The fundamental question is whether the relationship of the vaccine to autism is real or coincidental. The MMR is generally given to infants 12 to 15 months old. Children with autism are often described by the parents as developing normally until regressing (or losing language and social abilities) during the second year of life. Many autism researchers would not agree that most autistic children progressed truly "normally" during the first year, but it remains true that some autistic children do regress dramatically as toddlers. And in certain cases this will inevitably occur soon after the MMR vaccine. The question is whether these distressing cases represent a cause-and-effect relationship or a tragic coincidence.
This question has been intensively examined by both large studies and expert panel reviews. Panels convened by the Institute of Medicine, Medical Research Council, and World Health Organization have all agreed that these studies have not supported the hypothesis that MMR is an important cause of autism.
Still, parents cannot help but wonder whether the experts are right. Statistics are complex and subject to manipulation. A host of Internet sites charge that this is exactly what has happened.
Here is where understanding a bit of medical history can be of help. It is no accident that the MMR/autism controversy resonated with so many parents in Britain. Autism cases began to rise roughly around 1980. Public talk about an "autism epidemic" gained momentum in the 1990s. And in Britain, the MMR was a relatively new vaccine, introduced into the routine child vaccine schedule only in 1988. In the United States, as previously mentioned, MMR has been used since 1971. Measles vaccine was licensed still earlier (in 1963). Yet there was no talk of an autism epidemic then.
The MMR/autism controversy, in other words, is a British import to the U.S. In this regard it is worth noting that such controversies have been a recurrent theme in the United Kingdom since the bitter controversies surrounding compulsory smallpox vaccination in the 19th century. In 1978 and 1982, whooping cough epidemics swept the British Isles in the wake of widespread public fear that its vaccine carried a significant risk of brain damage. That alleged association was shown at best to be extremely rare if based in reality at all.
If MMR caused a significant fraction of the rise in cases of autism, one would expect that its introduction would have been associated with a jump in autism cases. Studies have examined this question in both California and Britain. In neither case has any link been found.
Far from being covered up, the MMR/autism hypothesis has been intensively studied. One of the authors of Wakefield's original paper has recently stepped forward to say that "There is now unequivocal evidence that MMR is not a risk factor for autism -- this statement is not spin or medical conspiracy, but reflects an unprecedented volume of medical study."
The parents of autistic children are some of the most courageous and dedicated in my practice.
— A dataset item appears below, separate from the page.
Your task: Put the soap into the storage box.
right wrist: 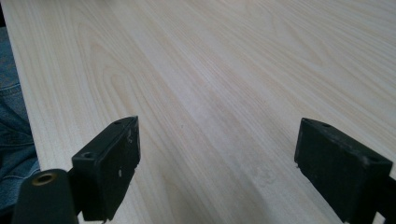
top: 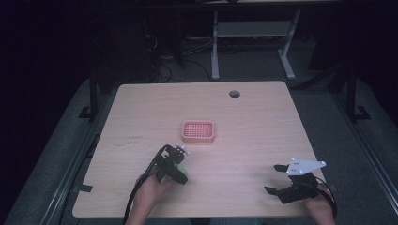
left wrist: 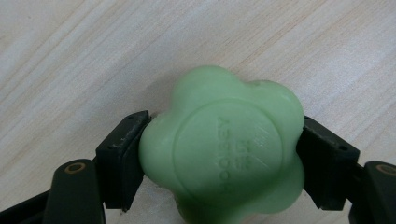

I can only begin to grasp their level of frustration surrounding the many uncertainties that attend the cause of autism. The studies admittedly cannot disprove that MMR has ever provoked a single case of autism. But they do show, unequivocally, that if this has happened at all, it has happened only extremely rarely, and cannot begin to account for the rise in autistic cases that has caused so much distress. There is no doubt, on the other hand, that the dangers from measles itself are real and well-documented.
Jeffrey P. Baker, MD, PhD, is an associate clinical professor of pediatrics and on the faculty of the Duke Center for the Study of Medical Ethics and Humanities.
Dennis Clements, MD, PhD, is the chief of primary care pediatrics at Duke Children's Hospital.